It's not clear to me reading this thread that there is a strict ordering possible when api and data model compatibility are not also strictly ordered. In other words, data model could increment many times without incrementing api, and vice versa. I think the only thing that makes sense is something like 1.38.6_d1.38.6 where d tags the data model (so one doesn't forget which is which every time you look at a version or are responsible for getting a release published ;) ) and then over time the two numbers increment independently. The suggestion of 1.38.6_d1.38.6 comes from the idea of establishing an epoch, the zero-day when both API and data number were both thought to correspond one to one.

If any one has a better analysis of the mathiness of it all that doesn't require six numbers, I absolutely stand to be schooled :)

Postscript - the argument against is that all of the linux tooling around being smart about versions doesn't work with this scheme, but I'd argue that since matx isn't following semvar anyway, that was never an argument in the first place.

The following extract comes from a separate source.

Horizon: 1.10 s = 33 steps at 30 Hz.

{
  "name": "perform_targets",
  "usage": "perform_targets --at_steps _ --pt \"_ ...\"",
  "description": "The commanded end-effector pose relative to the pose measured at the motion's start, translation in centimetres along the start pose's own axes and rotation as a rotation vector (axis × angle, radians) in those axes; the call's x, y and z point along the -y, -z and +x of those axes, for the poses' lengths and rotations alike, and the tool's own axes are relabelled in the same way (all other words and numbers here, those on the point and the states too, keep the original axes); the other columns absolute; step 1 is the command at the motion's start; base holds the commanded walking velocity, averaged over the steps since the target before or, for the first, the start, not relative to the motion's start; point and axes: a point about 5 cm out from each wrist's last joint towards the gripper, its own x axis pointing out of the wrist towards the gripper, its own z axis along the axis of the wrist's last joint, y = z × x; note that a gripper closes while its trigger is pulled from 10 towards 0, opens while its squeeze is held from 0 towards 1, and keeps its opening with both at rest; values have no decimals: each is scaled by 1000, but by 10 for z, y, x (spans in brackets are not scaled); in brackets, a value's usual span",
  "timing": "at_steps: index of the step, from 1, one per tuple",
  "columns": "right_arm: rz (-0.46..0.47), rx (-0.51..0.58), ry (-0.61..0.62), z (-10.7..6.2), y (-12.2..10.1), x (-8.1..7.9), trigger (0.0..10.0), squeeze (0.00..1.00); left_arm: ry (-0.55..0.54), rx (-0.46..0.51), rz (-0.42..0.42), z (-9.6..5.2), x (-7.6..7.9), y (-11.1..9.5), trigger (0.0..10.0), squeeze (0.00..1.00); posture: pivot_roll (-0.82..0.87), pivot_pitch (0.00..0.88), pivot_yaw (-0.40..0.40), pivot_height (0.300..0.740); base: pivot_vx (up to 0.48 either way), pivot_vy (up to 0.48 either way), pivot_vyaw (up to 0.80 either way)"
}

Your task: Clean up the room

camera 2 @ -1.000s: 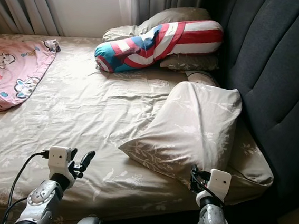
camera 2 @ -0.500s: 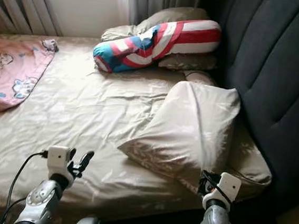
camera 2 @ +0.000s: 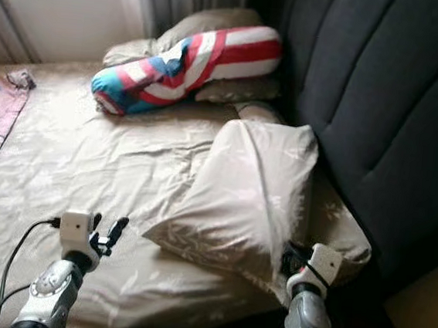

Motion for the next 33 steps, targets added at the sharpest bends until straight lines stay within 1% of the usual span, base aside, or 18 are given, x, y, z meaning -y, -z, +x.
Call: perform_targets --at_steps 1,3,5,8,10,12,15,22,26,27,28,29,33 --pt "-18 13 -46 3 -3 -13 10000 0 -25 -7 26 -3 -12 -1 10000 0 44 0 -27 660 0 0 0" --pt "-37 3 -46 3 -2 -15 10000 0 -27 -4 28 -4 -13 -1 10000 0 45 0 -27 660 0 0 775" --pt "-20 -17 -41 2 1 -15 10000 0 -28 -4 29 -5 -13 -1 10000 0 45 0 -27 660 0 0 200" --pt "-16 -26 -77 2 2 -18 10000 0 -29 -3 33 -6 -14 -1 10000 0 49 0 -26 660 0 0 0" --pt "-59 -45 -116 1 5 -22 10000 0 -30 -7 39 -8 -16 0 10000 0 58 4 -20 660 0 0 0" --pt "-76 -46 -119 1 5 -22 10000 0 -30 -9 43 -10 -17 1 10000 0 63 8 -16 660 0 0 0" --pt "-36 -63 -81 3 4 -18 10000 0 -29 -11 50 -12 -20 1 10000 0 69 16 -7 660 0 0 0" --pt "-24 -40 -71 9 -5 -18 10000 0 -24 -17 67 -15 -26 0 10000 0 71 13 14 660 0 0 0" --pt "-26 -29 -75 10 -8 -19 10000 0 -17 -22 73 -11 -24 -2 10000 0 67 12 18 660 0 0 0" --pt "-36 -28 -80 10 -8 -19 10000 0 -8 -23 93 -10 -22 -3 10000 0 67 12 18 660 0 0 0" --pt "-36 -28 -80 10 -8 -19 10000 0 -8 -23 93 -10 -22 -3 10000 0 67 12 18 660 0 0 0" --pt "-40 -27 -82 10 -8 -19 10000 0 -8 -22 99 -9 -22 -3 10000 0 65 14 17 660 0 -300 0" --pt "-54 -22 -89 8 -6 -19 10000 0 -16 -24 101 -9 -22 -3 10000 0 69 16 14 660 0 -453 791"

Post Postscript - it also begs an argument about SO numbering, presumably SO numbering increments by one, every time either API or Data model advances. I don't know if matx already has an SOVERSION policy in place.

meshula avatar Jul 11 '22 17:07 meshula

@meshula I think it's reasonable to assume a strict ordering, where the specification version would never increase without clearing the build and patch versions to zero. So when we ultimately release a 1.39 specification for MaterialX (e.g. containing proposed improvements to the connection syntax between nodes), I would expect the next released codebase to be 1.39.0 (or 1.39.0.0 if we assume the addition of a patch version).

While we have historically provided deprecated wrapper methods to inform clients about changes required in their code (and we're interested in improving this deprecated functionality system as suggested by @kwokcb above), I wouldn't expect a client application upgrade to this 1.39.0 codebase without corresponding upgrades to their own code as well.

jstone-lucasfilm avatar Jul 11 '22 18:07 jstone-lucasfilm

where the specification version would never increase without clearing the build and patch versions to zero.

That makes sense to me. From the conversation so far I was starting to struggle to identify if that, or some similar mechanism, was the case or not.

meshula avatar Jul 11 '22 18:07 meshula

Thanks for starting this discussion, @ix-dcourtois, and we've clarified the rules for changes allowed in version upgrades in https://github.com/AcademySoftwareFoundation/MaterialX/pull/1664.

jstone-lucasfilm avatar Jan 20 '24 22:01 jstone-lucasfilm